Speed of lambda vs. inlining the function

I have speed issues with lambda functions. Here is the code:

Lit Simplifier::lit_diff_watches(const OccurClause& a, const OccurClause& b)
{
    set_seen_for_lits(b, 1);

    size_t num = 0;
    Lit toret = lit_Undef;
    const auto check_seen = [&] (const Lit lit) {
        if (seen[lit.toInt()] == 0) {
            toret = lit;
            num++;
        }
    };
    for_each_lit(a, check_seen);
    /*switch(a.ws.getType()) {
        case CMSat::watch_binary_t:
            check_seen(a.lit);
            check_seen(a.ws.lit2());
            break;

        case CMSat::watch_tertiary_t:
            check_seen(a.lit);
            check_seen(a.ws.lit2());
            check_seen(a.ws.lit3());
            break;

        case CMSat::watch_clause_t: {
            const Clause& clause = *solver->clAllocator->getPointer(a.ws.getOffset());
            for(const Lit lit: clause) {
                check_seen(lit);
            }
            break;
        }
    }*/
    set_seen_for_lits(b, 0);

    if (num == 1)
        return toret;
    else
        return lit_Undef;
}

The for_each_lit function's signature is:

void for_each_lit(
   const OccurClause& cl
    , std::function<void (const Lit lit)> func
);

The function lit_diff_watches runs millions of times, and it takes 3.3s on an example. However, when I uncomment the switch, and comment out for_each_line (which is a copy-paste of the switch), I get 1.7s for the same exact run. Note that 99% of the time, watch_binary_t or watch_tertiary_t happens, i.e. only a very few instructions should be executed per lit_diff_watches function call.

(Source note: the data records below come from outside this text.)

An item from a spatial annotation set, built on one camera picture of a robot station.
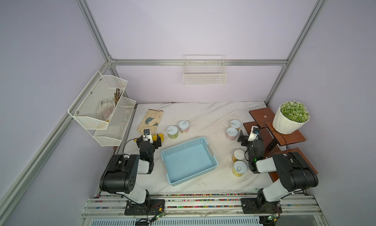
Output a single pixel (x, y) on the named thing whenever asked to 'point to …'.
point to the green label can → (172, 131)
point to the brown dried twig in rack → (117, 96)
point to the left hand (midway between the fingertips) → (149, 136)
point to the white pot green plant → (290, 117)
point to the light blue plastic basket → (185, 161)
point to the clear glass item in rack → (105, 108)
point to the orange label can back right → (235, 124)
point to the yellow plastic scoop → (154, 138)
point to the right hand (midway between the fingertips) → (248, 133)
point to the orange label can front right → (239, 154)
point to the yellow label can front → (239, 168)
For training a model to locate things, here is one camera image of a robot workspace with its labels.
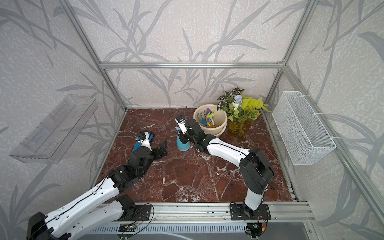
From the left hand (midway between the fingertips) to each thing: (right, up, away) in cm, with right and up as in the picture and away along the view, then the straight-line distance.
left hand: (161, 143), depth 77 cm
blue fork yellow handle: (+22, +11, +23) cm, 34 cm away
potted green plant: (+45, +18, +14) cm, 51 cm away
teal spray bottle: (+8, -5, +17) cm, 20 cm away
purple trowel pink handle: (+26, +12, +23) cm, 37 cm away
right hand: (+9, +7, +9) cm, 14 cm away
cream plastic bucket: (+33, +12, +22) cm, 42 cm away

Can you please tell me what I'm doing wrong? The behavior is the same for both GCC 4.7 and current llvm-svn (25th of Nov 2013), the timing differences are minor. I'm guessing that the function call is not inlined but I'm not an expert. I would like to have this fixed, because this switch(..){..} is in many-many places in the code, and the use of lambdas & for_each_lit would significantly clean up the code. However, I cannot loose so much speed over this. 10-20% would be fine, but a slowdown of almost 2x is too much.

Solution

cbreak-work helped me on the #c++ freenode IRC channel. He suggested what "Kerrek SB" wrote above in the comments. I changed for_each_lit's declaration to:

template<class Function>
void for_each_lit(
    const OccurClause& cl
    ,  Function func
);

and the speed is now the same for both implementations. Apparently, the compiler couldn't do the link-time optimization to get the virtual function call out of the way, and so the overhead was huge.

Thanks for all the help to everyone!